No circularity: experimental correlations rest on direct measurements

full rationale

The manuscript is an experimental study that reports direct space-time correlations between outer-scaled wall-pressure fluctuations (measured with a 63-microphone array) and streamwise velocity (measured with a hot-wire). No derivations, fitted parameters renamed as predictions, or self-referential definitions appear in the presented results. The array design is validated against independent low-Re DNS datasets from the literature; this constitutes external benchmarking rather than a load-bearing step that reduces to the present paper's own inputs. The central claim—that peak coherence occurs in the logarithmic region—follows from the measured coherence functions and is therefore self-contained against external benchmarks.

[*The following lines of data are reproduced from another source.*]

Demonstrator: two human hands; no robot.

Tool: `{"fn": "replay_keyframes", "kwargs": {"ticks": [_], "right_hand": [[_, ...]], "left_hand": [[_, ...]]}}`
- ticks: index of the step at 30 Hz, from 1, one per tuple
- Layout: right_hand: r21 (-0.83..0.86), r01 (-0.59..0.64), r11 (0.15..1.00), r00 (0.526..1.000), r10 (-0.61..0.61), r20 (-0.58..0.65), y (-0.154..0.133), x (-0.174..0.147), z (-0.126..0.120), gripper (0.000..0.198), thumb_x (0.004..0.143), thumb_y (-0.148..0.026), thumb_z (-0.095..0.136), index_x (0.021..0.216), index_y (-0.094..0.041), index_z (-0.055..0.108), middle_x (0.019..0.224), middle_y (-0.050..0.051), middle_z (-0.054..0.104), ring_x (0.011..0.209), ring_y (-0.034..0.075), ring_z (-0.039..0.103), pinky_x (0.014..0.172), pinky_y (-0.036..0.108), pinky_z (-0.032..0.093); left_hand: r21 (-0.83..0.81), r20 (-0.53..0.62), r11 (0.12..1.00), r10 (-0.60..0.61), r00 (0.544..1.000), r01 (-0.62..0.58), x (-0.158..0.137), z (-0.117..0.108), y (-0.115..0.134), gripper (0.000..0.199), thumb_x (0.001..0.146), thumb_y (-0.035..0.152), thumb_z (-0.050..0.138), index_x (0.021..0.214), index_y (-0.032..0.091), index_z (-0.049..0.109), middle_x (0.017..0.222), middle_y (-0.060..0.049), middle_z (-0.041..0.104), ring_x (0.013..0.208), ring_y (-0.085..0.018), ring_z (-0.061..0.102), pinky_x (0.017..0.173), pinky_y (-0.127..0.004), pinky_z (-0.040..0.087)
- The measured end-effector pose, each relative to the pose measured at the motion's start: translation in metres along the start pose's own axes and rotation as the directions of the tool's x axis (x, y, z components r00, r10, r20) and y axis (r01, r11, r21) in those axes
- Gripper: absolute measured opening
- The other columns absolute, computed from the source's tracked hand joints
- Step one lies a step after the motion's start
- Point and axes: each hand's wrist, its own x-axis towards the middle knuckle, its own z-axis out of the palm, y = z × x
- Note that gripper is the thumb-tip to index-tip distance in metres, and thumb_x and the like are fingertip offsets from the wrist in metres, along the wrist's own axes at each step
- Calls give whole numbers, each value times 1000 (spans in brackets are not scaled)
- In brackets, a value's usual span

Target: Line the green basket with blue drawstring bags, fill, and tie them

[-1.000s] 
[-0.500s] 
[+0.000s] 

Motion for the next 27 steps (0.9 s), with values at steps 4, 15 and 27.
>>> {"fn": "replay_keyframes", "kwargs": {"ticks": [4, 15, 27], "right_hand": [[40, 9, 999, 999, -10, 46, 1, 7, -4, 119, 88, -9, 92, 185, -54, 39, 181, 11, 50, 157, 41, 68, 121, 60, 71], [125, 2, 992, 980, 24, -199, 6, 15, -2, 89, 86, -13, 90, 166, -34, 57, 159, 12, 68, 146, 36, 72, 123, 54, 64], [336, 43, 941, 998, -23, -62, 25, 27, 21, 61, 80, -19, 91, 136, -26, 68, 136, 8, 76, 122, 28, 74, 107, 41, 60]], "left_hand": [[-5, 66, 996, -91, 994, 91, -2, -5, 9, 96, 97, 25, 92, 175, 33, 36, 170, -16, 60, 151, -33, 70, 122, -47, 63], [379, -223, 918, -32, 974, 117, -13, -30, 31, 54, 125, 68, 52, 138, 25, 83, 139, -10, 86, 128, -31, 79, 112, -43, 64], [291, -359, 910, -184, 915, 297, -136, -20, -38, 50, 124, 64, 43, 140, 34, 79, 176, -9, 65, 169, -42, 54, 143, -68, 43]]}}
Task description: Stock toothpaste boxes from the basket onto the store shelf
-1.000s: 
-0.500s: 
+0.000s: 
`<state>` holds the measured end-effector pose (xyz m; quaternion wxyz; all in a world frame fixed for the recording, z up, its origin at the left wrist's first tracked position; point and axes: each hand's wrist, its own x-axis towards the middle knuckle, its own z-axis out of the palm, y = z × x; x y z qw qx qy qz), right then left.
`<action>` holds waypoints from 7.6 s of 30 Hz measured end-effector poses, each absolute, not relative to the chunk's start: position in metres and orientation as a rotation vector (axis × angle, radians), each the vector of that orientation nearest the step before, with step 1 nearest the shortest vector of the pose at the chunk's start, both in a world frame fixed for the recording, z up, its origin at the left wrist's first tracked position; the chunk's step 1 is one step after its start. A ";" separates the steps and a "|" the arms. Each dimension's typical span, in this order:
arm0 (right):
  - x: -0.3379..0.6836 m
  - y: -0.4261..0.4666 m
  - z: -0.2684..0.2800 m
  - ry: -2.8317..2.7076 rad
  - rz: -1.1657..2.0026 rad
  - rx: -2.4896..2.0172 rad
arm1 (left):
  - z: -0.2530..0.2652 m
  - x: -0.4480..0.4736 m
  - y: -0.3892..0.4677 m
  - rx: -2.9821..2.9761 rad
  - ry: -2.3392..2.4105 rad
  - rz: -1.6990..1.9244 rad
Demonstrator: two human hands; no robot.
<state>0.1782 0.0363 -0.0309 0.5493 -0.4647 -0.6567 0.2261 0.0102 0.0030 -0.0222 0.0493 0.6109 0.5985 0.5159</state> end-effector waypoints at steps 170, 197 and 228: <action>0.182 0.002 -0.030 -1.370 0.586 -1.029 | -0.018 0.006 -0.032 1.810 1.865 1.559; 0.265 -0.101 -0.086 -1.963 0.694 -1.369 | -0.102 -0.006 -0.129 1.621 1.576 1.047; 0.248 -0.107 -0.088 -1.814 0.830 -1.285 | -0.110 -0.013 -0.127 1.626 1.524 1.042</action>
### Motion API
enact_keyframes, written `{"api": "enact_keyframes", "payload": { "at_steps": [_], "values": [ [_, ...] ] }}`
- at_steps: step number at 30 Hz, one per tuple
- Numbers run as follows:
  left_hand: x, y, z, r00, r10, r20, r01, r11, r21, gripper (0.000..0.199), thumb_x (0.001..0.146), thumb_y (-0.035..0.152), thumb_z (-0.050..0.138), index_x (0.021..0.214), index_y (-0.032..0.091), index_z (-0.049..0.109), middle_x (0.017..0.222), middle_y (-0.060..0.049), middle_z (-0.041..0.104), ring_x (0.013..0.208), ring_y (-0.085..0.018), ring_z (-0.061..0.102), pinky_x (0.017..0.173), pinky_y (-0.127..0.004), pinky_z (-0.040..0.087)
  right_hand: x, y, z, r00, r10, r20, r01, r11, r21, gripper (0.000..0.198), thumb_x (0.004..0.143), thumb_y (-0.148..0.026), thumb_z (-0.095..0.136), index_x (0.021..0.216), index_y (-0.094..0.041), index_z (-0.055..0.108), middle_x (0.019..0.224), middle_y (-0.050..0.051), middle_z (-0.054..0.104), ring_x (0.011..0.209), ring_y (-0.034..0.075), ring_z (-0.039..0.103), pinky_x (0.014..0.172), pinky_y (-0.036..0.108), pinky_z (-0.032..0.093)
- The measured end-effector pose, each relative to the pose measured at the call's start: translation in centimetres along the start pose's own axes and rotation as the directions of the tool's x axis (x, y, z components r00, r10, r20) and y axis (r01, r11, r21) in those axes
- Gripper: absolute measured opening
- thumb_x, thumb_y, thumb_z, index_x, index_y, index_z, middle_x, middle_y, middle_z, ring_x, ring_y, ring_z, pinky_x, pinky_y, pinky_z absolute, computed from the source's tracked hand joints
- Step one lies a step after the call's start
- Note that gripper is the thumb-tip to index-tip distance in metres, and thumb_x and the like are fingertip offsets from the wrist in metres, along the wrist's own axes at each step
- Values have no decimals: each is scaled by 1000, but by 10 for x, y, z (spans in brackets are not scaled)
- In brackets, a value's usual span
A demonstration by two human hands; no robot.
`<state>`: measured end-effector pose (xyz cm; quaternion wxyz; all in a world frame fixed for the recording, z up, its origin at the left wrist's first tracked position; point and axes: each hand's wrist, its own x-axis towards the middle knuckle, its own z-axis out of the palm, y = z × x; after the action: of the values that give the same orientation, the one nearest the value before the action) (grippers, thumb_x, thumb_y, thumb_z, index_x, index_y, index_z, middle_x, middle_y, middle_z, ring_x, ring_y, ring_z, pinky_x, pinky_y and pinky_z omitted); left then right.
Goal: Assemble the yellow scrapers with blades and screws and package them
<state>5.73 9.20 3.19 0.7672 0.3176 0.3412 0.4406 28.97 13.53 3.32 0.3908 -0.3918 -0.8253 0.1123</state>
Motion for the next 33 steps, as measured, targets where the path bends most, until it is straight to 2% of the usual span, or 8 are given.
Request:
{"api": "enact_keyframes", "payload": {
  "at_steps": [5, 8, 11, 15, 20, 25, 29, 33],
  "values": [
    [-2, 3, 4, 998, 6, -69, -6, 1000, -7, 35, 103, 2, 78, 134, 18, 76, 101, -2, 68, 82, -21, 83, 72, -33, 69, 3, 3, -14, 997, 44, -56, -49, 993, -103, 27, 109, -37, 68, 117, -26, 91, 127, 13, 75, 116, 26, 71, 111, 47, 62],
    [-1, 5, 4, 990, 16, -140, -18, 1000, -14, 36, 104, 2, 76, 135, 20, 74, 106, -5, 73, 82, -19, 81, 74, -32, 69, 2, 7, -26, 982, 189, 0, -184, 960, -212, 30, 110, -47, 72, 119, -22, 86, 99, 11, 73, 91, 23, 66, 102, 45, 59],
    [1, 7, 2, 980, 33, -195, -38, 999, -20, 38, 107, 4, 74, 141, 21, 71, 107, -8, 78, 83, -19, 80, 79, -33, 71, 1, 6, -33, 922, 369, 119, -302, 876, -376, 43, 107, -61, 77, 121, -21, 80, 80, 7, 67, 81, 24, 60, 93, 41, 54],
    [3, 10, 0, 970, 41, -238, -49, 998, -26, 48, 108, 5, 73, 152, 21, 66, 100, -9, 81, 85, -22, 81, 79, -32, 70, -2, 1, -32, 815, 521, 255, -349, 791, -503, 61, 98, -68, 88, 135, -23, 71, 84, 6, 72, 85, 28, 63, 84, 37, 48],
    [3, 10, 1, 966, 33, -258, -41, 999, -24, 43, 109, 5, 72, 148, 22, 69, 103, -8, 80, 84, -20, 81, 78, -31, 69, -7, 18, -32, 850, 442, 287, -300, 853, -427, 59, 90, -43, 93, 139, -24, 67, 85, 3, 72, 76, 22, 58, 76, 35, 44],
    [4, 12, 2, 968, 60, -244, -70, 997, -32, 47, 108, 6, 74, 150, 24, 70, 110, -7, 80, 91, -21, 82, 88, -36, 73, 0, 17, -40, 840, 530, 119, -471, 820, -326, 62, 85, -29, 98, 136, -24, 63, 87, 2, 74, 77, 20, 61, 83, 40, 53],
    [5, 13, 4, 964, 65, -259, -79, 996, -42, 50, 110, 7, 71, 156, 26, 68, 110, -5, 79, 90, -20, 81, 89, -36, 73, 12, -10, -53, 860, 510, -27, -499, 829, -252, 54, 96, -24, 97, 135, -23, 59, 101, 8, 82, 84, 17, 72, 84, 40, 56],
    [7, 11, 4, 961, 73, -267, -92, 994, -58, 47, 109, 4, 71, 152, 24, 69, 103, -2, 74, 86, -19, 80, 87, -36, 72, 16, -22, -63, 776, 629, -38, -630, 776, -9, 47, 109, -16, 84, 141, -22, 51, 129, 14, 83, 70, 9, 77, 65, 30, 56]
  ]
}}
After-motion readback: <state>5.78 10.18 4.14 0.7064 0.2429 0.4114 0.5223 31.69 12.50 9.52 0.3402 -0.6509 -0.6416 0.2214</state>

Axiom & Free-Parameter Ledger

0 free parameters · 1 axioms · 0 invented entities

Experimental paper; central claim rests on standard fluid-dynamics measurement assumptions and the zero-pressure-gradient condition rather than new theoretical constructs.

axioms (1)
  • domain assumption The boundary layer is zero-pressure-gradient and canonical.
    Stated explicitly in the abstract as the flow configuration under study.